La météo donne des maux de tête aux producteurs de la Mauricie
L’été s’annonce désastreux pour la plupart des producteurs de la Mauricie. Les caprices de Dame nature nuisent grandement à l’état des cultures et affectent le travail aux champs.
«Il est encore difficile d’estimer l’étendue des dégâts dans la région, mais la situation s’annonce critique. Si la pluie persiste, nous devrons essuyer des pertes très considérables cette année», s’inquiète le vice-président de la Fédération de l’UPA de la Mauricie (FUPAM) et président du Syndicat des producteurs de bovins (SPBM), M. René Perreault.
Une fenaison laborieuse
Si les mois de juin, juillet et août sont habituellement synonymes de fenaison pour plusieurs producteurs de la Mauricie, il en n’est rien cette année. La première fauche de foin a débuté le 12 juin à cause du mauvais temps. Selon un bilan de La Financière agricole du Québec (FADQ), seulement 15 % des superficies étaient récoltées en date du 2 juillet, alors qu’habituellement la première coupe est déjà terminée. Cela constitue un retard important par rapport à la période habituelle.

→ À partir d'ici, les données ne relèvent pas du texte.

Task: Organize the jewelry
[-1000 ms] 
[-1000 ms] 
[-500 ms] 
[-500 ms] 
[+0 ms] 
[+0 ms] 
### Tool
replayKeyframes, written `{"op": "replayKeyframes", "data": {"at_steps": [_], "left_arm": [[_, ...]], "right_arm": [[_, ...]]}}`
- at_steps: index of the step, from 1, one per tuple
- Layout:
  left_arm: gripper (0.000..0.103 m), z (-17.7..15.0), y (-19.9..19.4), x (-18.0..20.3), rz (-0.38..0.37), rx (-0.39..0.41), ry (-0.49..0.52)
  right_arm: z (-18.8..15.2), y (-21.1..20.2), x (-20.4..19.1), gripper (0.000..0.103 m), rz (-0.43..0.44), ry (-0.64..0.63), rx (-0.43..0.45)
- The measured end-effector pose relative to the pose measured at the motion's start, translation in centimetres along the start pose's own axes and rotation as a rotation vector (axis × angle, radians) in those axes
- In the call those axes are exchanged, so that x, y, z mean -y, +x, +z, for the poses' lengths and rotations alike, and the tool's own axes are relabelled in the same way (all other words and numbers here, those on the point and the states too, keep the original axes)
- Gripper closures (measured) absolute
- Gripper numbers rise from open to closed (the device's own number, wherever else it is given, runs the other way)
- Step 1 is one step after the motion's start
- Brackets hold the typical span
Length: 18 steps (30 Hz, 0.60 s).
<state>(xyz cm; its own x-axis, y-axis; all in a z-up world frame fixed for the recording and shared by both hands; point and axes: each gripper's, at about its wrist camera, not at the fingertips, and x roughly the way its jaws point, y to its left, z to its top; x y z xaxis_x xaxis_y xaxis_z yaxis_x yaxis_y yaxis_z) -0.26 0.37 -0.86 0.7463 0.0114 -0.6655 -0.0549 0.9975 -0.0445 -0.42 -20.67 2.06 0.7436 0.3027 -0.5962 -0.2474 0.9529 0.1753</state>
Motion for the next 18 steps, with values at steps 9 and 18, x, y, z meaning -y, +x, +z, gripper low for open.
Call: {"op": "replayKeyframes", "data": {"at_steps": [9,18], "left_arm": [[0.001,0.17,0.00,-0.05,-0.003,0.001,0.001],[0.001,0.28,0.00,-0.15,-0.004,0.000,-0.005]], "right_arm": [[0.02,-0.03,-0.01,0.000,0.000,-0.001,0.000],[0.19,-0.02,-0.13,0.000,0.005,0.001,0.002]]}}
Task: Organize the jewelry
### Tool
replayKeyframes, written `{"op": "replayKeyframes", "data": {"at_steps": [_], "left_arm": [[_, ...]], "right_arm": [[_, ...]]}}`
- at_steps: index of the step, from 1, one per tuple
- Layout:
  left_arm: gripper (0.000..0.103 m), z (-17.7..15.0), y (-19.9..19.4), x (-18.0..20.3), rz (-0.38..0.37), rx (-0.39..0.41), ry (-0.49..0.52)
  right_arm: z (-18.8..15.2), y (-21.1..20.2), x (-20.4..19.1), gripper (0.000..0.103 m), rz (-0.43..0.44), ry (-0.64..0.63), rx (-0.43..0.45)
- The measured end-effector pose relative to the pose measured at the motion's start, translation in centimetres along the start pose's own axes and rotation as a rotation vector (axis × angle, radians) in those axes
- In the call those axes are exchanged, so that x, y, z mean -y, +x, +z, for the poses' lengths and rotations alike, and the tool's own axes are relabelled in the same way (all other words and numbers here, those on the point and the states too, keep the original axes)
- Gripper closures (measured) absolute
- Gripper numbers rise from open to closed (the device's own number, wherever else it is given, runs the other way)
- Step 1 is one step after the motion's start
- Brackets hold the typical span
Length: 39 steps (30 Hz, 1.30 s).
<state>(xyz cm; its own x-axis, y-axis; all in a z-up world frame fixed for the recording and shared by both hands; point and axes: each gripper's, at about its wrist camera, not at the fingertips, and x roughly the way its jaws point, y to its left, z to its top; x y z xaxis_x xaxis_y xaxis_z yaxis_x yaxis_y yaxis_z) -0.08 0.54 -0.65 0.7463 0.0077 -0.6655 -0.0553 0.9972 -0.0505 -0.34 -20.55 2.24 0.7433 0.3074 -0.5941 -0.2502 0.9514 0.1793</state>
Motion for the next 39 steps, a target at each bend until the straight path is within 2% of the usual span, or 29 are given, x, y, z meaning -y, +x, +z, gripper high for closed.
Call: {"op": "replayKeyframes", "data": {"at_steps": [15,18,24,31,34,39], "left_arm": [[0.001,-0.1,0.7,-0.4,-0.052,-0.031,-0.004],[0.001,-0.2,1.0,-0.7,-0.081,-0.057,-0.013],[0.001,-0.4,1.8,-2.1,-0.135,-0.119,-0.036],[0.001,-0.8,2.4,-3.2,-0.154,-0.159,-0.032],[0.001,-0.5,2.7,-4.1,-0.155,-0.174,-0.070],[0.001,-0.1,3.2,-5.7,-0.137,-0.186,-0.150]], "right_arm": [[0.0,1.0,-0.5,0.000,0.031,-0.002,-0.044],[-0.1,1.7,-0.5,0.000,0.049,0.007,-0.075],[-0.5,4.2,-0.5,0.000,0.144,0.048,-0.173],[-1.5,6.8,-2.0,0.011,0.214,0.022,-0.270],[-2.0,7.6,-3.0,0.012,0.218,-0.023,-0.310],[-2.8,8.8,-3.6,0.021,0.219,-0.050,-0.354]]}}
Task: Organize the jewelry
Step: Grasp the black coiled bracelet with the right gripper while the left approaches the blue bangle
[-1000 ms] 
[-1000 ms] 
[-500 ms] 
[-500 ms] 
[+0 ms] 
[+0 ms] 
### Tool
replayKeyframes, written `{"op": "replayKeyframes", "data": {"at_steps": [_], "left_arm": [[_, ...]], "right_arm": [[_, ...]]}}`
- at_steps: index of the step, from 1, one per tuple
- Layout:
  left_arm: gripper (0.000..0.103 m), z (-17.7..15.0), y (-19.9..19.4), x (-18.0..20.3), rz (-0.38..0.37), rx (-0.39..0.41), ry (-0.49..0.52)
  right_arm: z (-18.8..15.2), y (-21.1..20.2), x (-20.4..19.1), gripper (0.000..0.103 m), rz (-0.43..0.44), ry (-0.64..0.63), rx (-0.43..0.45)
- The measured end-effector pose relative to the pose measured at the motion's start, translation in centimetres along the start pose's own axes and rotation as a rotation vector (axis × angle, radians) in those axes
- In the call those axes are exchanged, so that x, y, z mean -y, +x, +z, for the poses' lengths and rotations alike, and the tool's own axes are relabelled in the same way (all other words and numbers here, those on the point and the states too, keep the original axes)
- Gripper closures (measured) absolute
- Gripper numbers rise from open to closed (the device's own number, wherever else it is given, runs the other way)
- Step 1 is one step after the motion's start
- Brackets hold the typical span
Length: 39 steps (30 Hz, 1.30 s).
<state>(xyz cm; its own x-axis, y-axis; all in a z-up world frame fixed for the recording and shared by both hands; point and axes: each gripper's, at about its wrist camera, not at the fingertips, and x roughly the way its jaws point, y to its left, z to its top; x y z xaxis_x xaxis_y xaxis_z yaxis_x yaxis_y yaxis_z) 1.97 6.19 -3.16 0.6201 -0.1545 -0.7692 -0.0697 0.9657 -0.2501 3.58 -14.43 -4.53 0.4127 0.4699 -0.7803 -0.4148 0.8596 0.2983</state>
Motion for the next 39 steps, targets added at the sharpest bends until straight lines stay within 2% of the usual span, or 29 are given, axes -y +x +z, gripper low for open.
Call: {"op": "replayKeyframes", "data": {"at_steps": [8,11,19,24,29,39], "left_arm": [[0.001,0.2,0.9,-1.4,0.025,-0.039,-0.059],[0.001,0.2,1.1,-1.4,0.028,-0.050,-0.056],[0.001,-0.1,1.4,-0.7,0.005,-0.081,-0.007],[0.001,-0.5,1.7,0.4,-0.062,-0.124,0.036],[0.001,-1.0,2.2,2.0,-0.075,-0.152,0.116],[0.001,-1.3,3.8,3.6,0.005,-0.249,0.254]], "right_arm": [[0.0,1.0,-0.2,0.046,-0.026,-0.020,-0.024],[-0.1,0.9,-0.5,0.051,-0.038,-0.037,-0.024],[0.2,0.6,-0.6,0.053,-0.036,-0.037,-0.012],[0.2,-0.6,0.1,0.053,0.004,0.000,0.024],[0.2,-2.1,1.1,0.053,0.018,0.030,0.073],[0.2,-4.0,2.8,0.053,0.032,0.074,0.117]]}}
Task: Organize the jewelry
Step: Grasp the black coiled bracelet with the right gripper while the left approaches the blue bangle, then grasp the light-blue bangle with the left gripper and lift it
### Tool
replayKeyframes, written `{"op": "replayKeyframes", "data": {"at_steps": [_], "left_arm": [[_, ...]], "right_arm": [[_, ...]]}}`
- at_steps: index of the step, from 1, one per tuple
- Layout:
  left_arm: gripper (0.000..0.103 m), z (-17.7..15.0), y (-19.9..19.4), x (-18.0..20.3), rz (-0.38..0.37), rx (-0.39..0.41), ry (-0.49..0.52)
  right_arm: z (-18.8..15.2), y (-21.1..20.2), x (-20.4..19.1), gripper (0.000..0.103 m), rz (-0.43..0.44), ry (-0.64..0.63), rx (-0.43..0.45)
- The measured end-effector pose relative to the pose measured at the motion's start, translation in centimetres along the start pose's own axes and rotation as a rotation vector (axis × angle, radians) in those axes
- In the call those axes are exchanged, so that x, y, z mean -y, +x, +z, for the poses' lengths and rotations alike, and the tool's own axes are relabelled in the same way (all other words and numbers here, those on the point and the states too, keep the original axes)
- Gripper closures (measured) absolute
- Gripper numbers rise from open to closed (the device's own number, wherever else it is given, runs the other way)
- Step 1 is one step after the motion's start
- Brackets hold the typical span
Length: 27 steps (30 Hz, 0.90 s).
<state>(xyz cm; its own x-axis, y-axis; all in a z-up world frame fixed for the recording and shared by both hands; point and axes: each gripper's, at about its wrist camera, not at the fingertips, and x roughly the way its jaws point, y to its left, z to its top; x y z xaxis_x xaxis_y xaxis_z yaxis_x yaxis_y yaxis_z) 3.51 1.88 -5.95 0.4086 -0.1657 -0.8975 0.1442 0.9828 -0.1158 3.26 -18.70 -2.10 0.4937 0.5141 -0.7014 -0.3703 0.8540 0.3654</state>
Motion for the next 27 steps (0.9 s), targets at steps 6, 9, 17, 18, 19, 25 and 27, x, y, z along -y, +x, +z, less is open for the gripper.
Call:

Bien que la quantité s’annonce supérieure à la moyenne, c’est la qualité qui ne sera pas au rendez-vous. « Il y a beaucoup de foin à récolter dans les champs, mais le sol n’est pas assez sec pour le faire. On ne peut pas prendre le risque de s’enliser avec la machinerie. De plus, il faut comprendre que même si nous avions quelques jours de beau temps, ce ne sera pas suffisant pour rétablir la situation. La terre, qui est saturée en eau, devra s’assécher avant que l’on puisse récolter. Le fourrage serait donc de moins grande qualité cette année et tous les producteurs de la région en payeront le prix », poursuit M. Perreault.
Les fourrages destinés à l’entreposage en foin sec qui subissent des intempéries, perdront en qualité. C’est pourquoi, les propriétaires de cheptels devront ajouter davantage de suppléments dans la nourriture des animaux afin de la rendre plus nutritive.
Perspectives céréalières 2008
Du côté des céréales, la situation n’est guère plus encourageante. Sur le territoire mauricien, la partie est accuse un retard de 7 à 10 jours et on estime de 3 à 7 jours pour la portion ouest.
« Le problème cette année se situe surtout au niveau des maladies fongiques qui sont causées par des champignons provenant d’un excès d’humidité. Le blé d’automne, que l’on a commencé à récolter par exemple, contient un niveau de toxines plus élevé. La qualité du maïs-grain sera également compromise », explique un producteur de cultures commerciales, M. Mario Lamy.
Indemnisations à prévoir
Le vice-président de la FUPAM veut laisser savoir aux producteurs qui auront à demander une indemnisation que la Fédération régionale suit la situation de très près. « Nous ferons les interventions nécessaires s’il y a lieu auprès de La Financière agricole pour faire avancer le dossier », indique René Perreault.
Les étés de plus en plus mauvais sont-ils attribuables aux changements climatiques? Quoi qu’il en soit, il est fort à parier que les producteurs de la Mauricie auront à faire face à des situations semblables dans l’avenir.